Input data>
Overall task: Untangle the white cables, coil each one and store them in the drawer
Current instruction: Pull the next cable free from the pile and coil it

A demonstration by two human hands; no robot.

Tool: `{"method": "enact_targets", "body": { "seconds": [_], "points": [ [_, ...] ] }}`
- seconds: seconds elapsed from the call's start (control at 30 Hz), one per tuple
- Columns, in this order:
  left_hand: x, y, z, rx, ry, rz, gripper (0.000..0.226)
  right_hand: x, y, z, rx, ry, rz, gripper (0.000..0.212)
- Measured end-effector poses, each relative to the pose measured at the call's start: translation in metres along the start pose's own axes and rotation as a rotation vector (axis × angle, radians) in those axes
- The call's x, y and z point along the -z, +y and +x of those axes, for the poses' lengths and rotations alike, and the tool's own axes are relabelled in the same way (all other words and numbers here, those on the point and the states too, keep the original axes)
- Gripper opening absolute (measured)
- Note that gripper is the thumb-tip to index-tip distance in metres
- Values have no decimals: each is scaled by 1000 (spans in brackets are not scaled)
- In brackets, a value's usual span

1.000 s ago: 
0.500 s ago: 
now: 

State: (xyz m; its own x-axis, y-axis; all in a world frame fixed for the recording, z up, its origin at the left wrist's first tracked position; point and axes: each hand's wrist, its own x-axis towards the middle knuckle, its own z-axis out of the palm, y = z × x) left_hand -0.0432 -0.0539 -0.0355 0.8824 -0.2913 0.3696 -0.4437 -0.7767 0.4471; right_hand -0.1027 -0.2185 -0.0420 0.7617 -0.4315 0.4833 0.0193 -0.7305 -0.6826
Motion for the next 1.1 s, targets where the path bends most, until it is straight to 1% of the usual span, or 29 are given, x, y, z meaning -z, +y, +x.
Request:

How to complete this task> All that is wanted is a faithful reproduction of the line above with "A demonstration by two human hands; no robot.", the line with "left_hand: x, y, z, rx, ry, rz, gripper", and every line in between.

The answer>
A demonstration by two human hands; no robot.

Tool: `{"method": "enact_targets", "body": { "seconds": [_], "points": [ [_, ...] ] }}`
- seconds: seconds elapsed from the call's start (control at 30 Hz), one per tuple
- Columns, in this order:
  left_hand: x, y, z, rx, ry, rz, gripper (0.000..0.226)

With the answer given, the exercise is complete.